Brief
Each entry below has to be written out again exactly.

[Stored records]
========================================
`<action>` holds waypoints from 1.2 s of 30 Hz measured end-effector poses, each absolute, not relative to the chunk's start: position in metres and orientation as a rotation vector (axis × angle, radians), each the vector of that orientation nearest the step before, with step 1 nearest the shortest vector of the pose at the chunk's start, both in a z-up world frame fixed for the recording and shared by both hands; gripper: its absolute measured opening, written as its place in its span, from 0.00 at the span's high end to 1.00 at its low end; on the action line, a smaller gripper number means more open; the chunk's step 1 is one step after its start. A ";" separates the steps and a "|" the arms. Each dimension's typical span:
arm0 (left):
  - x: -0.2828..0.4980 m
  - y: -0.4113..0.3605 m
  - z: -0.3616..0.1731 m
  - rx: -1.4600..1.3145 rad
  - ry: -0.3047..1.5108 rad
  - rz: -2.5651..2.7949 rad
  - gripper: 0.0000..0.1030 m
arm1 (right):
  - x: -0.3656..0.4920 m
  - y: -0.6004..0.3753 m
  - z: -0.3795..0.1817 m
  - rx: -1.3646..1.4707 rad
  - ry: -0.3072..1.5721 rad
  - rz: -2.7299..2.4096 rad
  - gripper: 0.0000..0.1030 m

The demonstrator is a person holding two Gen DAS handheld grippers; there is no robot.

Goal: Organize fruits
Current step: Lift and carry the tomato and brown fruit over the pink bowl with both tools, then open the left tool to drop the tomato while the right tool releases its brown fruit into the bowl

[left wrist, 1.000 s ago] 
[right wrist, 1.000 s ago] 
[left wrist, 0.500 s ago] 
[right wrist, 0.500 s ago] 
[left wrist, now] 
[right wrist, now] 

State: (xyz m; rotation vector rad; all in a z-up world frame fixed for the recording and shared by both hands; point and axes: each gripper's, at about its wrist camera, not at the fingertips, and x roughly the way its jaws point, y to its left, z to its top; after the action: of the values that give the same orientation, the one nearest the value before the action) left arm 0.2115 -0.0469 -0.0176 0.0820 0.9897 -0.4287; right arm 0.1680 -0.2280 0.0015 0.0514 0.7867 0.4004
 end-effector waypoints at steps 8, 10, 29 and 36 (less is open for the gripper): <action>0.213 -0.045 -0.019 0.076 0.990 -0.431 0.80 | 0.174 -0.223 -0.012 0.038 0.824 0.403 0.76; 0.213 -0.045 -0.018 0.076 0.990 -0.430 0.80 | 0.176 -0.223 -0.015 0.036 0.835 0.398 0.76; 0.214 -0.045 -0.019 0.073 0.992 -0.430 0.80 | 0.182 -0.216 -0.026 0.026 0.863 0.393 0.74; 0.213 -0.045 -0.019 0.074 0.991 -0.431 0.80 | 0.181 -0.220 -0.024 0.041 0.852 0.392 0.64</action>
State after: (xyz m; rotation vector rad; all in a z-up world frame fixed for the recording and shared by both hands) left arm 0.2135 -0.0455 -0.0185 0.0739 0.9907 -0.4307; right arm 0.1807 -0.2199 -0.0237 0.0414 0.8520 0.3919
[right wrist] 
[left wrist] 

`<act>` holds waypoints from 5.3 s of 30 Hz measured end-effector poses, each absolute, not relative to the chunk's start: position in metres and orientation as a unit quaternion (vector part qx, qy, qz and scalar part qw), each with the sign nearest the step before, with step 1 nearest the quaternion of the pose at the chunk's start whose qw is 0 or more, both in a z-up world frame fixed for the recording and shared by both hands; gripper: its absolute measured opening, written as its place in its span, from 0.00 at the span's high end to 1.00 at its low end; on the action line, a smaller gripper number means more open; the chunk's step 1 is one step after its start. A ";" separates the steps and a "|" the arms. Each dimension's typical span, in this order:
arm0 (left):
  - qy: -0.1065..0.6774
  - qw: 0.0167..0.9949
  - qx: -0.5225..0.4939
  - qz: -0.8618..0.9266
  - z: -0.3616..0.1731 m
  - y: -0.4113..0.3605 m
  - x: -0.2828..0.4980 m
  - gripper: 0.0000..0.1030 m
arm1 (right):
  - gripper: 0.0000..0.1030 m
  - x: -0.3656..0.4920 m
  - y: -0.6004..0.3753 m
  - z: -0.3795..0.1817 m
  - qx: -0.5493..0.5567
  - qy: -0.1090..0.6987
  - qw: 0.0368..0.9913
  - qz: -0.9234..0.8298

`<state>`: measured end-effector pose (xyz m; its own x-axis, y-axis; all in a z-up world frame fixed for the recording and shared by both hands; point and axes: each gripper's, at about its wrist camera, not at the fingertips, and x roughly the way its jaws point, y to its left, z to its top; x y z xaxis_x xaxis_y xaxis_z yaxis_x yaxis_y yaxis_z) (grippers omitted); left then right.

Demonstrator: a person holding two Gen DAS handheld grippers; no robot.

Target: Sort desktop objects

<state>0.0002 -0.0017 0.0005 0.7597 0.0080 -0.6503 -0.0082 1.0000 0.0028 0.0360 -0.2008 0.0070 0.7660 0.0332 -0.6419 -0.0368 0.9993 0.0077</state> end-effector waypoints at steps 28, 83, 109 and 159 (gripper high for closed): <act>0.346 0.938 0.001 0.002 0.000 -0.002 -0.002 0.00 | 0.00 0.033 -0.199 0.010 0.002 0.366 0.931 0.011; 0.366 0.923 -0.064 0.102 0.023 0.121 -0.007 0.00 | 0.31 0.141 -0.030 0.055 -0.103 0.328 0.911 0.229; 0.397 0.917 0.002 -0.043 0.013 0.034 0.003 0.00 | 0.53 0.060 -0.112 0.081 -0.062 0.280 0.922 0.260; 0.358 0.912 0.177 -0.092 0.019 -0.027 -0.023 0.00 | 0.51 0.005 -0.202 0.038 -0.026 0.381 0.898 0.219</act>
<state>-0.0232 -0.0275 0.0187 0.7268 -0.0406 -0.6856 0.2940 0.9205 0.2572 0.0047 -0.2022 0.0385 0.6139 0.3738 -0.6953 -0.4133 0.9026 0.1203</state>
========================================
Answer box
`<action>` holds waypoints from 1.2 s of 30 Hz measured end-effector poses, each absolute, not relative to the chunk's start: position in metres and orientation as a rotation vector (axis × angle, radians), each the vector of that orientation nearest the step before, with step 1 nearest the shortest vector of the pose at the chunk's start, both in a z-up world frame fixed for the recording and shared by both hands; gripper: its absolute measured opening, written as its place in its span, from 0.00 at the span's high end to 1.00 at its low end; on the action line, a smaller gripper number means more open; the chunk's step 1 is one step after its start. A ";" separates the steps and a "|" the arms. Each dimension's typical span:
arm0 (left):
  - x: -0.2828..0.4980 m
  - y: -0.4113..0.3605 m
  - z: -0.3616..0.1731 m
  - rx: -1.4600..1.3145 rad
  - ry: -0.3047..1.5108 rad
  - rz: -2.5651..2.7949 rad
  - gripper: 0.0000..0.1030 m
arm1 (right):
  - x: -0.3656..0.4920 m
  - y: -0.6004..0.3753 m
  - z: -0.3795..0.1817 m
  - rx: -1.3646..1.4707 rad
  - ry: -0.3072..1.5721 rad
  - rz: -2.7299..2.4096 rad
  - gripper: 0.0000..0.1030 m

The demonstrator is a person holding two Gen DAS handheld grippers; there is no robot.

Goal: Organize fruits
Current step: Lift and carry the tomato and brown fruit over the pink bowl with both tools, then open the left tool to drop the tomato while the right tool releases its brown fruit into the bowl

[left wrist, 1.000 s ago] 
[right wrist, 1.000 s ago] 
[left wrist, 0.500 s ago] 
[right wrist, 0.500 s ago] 
[left wrist, now] 
[right wrist, now] 

State: (xyz m; rotation vector rad; all in a z-up world frame fixed for the recording and shared by both hands; point and axes: each gripper's, at about its wrist camera, not at the fingertips, and x roughly the way its jaws point, y to its left, z to its top; after the action: of the values that give the same orientation, the one nearest the value before the action) left arm 0.2115 -0.0469 -0.0176 0.0820 0.9897 -0.4287; right arm 0.1680 -0.2280 0.0015 0.0514 0.7867 0.4004
 end-effector waypoints at steps 8, 10, 29 and 36 (less is open for the gripper): <action>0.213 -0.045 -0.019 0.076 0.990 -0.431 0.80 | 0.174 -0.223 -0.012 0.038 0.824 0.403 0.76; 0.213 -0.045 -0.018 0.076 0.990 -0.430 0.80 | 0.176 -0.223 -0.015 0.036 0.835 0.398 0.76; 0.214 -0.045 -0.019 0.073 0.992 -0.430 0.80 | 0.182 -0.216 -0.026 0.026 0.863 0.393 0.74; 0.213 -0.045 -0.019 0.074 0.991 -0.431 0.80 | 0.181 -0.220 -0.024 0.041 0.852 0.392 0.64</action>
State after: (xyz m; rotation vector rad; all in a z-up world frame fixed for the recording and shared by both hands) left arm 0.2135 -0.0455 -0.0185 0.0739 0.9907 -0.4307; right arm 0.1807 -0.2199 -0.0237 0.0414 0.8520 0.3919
[right wrist] 
[left wrist] 

`<act>` holds waypoints from 5.3 s of 30 Hz measured end-effector poses, each absolute, not relative to the chunk's start: position in metres and orientation as a unit quaternion (vector part qx, qy, qz and scalar part qw), each with the sign nearest the step before, with step 1 nearest the quaternion of the pose at the chunk's start whose qw is 0 or more, both in a z-up world frame fixed for the recording and shared by both hands; gripper: its absolute measured opening, written as its place in its span, from 0.00 at the span's high end to 1.00 at its low end; on the action line, a smaller gripper number means more open; the chunk's step 1 is one step after its start. A ";" separates the steps and a "|" the arms. Each dimension's typical span, in this order:
arm0 (left):
  - qy: -0.1065..0.6774
  - qw: 0.0167..0.9949
  - qx: -0.5225..0.4939
  - qz: -0.8618..0.9266
  - z: -0.3616..0.1731 m
  - y: -0.4113..0.3605 m
  - x: -0.2828..0.4980 m
  - gripper: 0.0000..0.1030 m
arm1 (right):
  - gripper: 0.0000..0.1030 m
  - x: -0.3656..0.4920 m
  - y: -0.6004..0.3753 m
  - z: -0.3795..0.1817 m
  - qx: -0.5493..0.5567
  - qy: -0.1090..0.6987
  - qw: 0.0368..0.9913
  - qz: -0.9234..0.8298

`<state>`: measured end-effector pose (xyz m; its own x-axis, y-axis; all in a z-up world frame fixed for the recording and shared by both hands; point and axes: each gripper's, at about its wrist camera, not at the fingertips, and x roughly the way its jaws point, y to its left, z to its top; x y z xaxis_x xaxis_y xaxis_z yaxis_x yaxis_y yaxis_z) (grippers omitted); left then right.

Demonstrator: a person holding two Gen DAS handheld grippers; no robot.

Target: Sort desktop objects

<state>0.0002 -0.0017 0.0005 0.7597 0.0080 -0.6503 -0.0082 1.0000 0.0028 0.0360 -0.2008 0.0070 0.7660 0.0332 -0.6419 -0.0368 0.9993 0.0077</state> end-effector waypoints at steps 28, 83, 109 and 159 (gripper high for closed): <act>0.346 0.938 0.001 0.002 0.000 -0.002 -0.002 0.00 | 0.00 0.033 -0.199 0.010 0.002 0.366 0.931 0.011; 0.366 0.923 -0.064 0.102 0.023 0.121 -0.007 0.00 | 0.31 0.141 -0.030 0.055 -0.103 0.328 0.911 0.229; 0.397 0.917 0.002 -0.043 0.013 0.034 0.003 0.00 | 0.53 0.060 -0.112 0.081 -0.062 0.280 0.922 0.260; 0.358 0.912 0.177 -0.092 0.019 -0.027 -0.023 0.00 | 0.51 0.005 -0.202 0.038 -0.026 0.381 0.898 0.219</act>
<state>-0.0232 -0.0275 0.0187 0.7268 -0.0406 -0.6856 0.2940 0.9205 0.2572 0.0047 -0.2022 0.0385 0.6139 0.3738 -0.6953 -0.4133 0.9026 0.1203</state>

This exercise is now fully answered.